__Aim of the task__
Look through the lines below; wherever the word "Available" appears, copy that line.

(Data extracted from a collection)
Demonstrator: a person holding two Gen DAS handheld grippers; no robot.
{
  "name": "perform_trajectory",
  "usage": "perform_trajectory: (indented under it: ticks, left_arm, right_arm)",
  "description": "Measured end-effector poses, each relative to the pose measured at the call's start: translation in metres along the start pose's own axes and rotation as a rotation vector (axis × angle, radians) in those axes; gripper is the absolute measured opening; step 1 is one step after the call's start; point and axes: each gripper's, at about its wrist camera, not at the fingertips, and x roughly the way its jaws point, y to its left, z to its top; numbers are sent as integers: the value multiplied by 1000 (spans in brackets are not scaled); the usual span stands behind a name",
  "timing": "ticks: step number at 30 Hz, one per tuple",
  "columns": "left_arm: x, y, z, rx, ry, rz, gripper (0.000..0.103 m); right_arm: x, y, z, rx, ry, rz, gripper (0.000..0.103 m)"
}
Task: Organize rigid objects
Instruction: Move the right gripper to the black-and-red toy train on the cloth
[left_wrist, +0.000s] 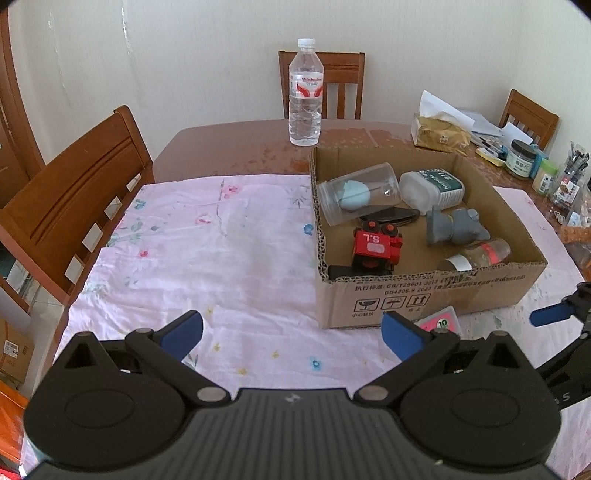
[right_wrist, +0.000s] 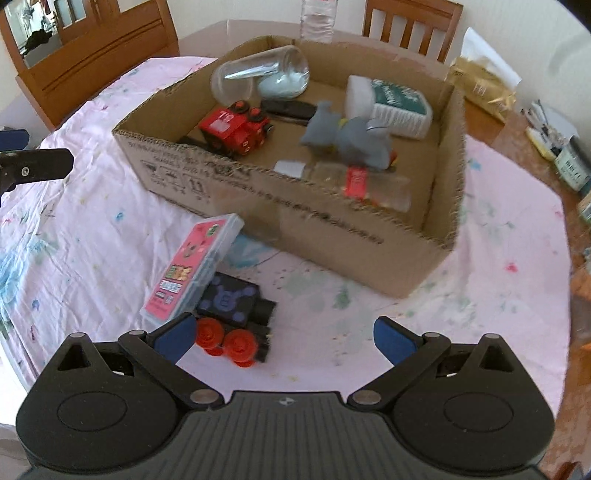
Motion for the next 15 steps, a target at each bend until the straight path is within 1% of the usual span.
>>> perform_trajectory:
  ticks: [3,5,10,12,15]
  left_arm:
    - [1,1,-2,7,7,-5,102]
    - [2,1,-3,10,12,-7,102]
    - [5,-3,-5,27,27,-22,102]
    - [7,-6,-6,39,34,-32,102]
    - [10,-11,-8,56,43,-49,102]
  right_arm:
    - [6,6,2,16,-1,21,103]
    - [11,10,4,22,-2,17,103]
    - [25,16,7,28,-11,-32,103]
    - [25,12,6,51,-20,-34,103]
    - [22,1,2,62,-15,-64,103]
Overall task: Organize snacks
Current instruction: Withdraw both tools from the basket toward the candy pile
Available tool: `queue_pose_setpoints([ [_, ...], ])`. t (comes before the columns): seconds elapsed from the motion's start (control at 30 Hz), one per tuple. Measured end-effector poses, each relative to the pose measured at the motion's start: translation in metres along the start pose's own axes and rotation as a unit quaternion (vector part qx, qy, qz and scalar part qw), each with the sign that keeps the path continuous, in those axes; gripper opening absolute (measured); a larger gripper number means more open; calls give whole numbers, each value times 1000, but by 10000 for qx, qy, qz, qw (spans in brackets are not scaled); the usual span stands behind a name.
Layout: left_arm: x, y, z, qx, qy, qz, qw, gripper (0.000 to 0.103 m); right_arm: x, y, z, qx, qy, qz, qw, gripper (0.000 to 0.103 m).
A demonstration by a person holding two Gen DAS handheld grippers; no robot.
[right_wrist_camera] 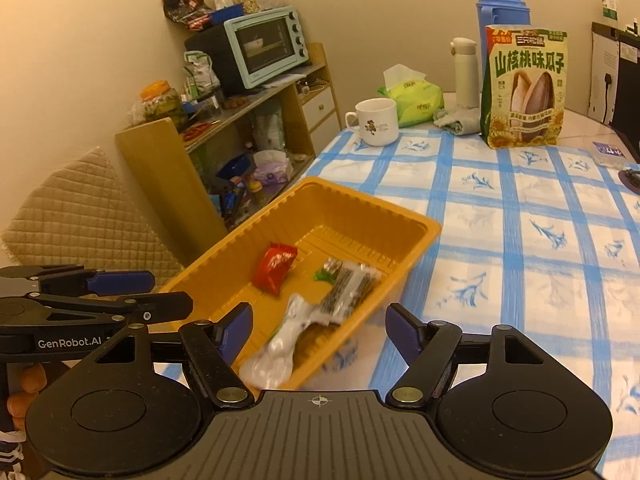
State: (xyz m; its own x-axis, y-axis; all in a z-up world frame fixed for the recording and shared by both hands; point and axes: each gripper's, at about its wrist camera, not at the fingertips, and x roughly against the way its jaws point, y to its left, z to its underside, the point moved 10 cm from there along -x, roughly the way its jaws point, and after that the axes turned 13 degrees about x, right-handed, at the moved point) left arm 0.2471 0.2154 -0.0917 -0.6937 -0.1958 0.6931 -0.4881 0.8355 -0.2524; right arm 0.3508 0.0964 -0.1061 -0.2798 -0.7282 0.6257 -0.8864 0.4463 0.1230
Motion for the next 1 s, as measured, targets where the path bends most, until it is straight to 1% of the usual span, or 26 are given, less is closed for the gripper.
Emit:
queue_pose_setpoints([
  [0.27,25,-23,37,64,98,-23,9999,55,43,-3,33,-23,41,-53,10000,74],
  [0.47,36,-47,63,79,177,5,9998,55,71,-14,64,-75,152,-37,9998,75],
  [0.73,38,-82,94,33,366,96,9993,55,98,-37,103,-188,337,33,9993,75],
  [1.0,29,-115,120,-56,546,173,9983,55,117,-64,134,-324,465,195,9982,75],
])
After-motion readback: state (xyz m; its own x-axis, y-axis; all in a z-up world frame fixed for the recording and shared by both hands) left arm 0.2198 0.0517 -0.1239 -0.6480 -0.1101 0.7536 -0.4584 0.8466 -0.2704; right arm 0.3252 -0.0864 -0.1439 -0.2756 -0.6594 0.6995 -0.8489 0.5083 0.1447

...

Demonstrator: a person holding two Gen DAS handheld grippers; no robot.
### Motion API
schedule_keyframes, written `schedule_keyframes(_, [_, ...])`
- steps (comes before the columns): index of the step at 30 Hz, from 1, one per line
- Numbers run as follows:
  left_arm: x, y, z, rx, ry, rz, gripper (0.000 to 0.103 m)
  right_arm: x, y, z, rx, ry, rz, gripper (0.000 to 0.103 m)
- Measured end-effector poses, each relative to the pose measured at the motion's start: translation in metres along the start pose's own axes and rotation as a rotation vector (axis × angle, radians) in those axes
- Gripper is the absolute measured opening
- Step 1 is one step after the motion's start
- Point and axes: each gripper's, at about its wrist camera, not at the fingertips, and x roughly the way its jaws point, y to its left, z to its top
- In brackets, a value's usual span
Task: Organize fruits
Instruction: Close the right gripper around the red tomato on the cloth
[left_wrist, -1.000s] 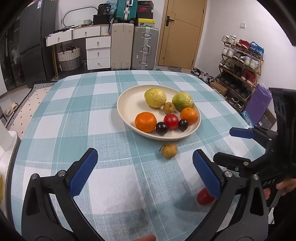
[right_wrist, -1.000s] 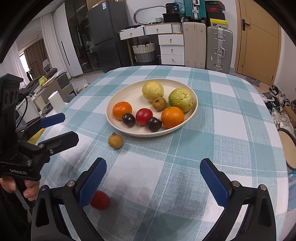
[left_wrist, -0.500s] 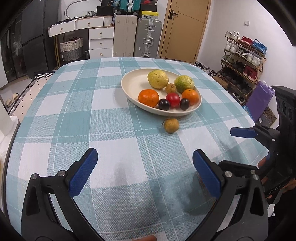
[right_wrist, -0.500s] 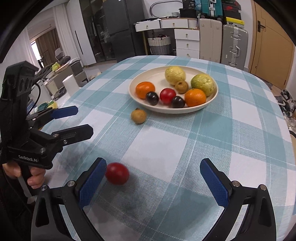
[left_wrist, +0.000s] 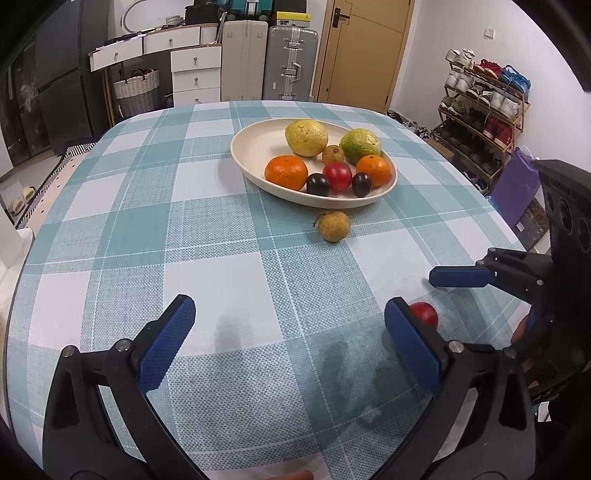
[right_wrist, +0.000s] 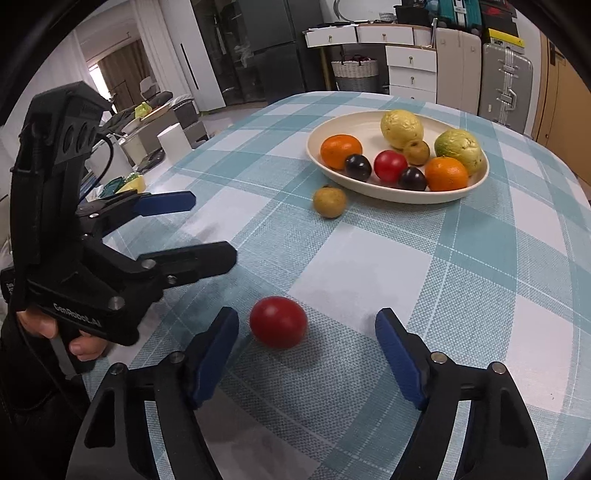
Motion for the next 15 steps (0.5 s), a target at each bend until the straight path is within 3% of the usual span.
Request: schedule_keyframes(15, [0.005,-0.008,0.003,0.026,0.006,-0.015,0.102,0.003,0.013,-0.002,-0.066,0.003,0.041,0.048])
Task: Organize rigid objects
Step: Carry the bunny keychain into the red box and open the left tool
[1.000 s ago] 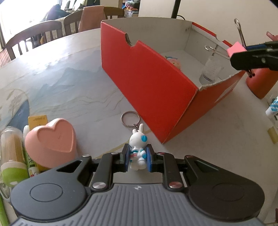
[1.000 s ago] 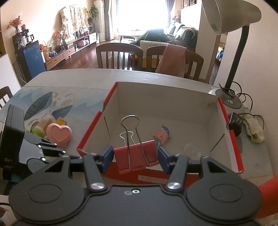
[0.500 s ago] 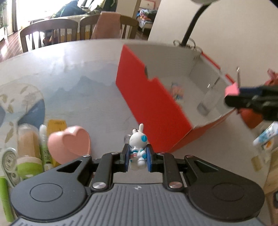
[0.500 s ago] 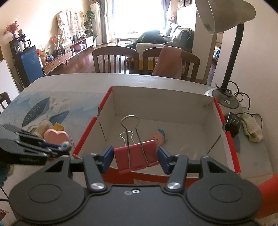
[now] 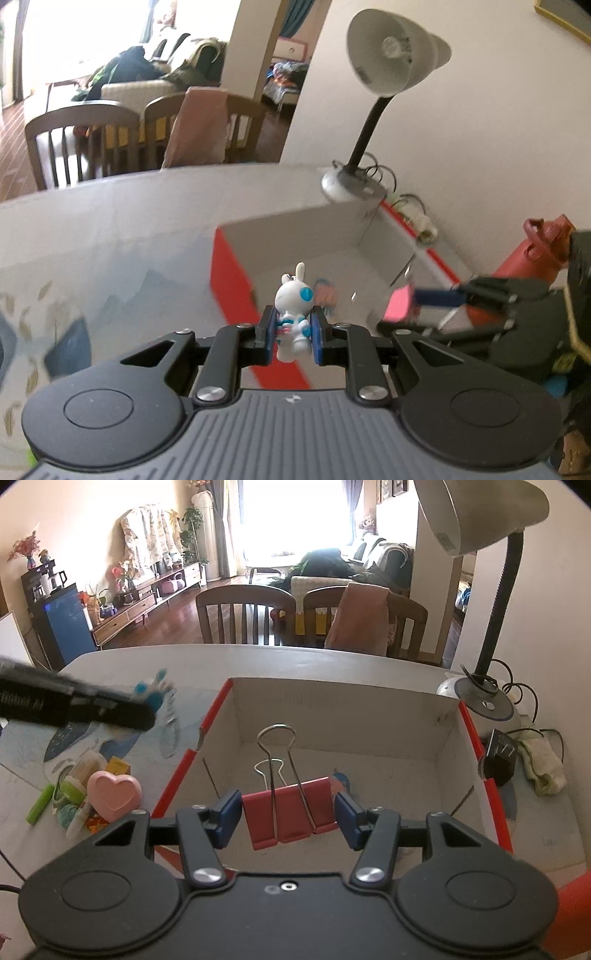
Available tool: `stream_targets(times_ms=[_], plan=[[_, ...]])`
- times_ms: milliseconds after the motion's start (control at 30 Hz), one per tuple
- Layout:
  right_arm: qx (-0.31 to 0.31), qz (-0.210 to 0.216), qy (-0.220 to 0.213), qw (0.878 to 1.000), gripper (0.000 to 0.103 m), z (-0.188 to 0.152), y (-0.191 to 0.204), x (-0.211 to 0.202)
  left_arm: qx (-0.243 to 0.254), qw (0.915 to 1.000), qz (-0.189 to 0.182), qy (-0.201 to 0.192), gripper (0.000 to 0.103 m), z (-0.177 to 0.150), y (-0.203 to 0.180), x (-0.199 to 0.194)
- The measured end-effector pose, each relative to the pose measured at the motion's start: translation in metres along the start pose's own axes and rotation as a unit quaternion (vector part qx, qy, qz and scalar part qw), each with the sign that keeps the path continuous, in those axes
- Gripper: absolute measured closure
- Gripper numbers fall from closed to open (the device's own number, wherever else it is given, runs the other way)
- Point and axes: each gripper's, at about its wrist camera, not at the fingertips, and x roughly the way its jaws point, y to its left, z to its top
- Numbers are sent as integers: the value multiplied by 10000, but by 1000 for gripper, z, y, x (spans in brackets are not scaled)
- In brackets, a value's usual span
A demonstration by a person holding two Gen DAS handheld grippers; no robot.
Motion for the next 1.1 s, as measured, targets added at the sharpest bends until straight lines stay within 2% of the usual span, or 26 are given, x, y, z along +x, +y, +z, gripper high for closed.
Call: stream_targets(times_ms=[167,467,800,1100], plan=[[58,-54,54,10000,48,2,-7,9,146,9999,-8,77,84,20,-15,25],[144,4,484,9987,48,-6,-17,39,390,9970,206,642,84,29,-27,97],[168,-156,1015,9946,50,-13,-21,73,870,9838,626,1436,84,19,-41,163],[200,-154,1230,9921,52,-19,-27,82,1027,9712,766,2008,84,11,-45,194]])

__Task result__
Available tool: `queue_pose_setpoints([ [_, ...], ])`. t (comes before the columns): seconds elapsed from the motion's start (control at 30 Hz), one per tuple. Measured end-effector poses, each relative to the pose measured at the motion's start: translation in metres along the start pose's own axes and rotation as a unit quaternion (vector part qx, qy, qz and scalar part qw), each with the sign that keeps the path continuous, in those axes; gripper opening absolute (measured); a larger gripper number means more open; calls give whole numbers, each value times 1000, but by 10000 for qx, qy, qz, qw (spans in brackets are not scaled); the usual span stands behind a name.
Available tool: `stream_targets(times_ms=[_], plan=[[_, ...]])`

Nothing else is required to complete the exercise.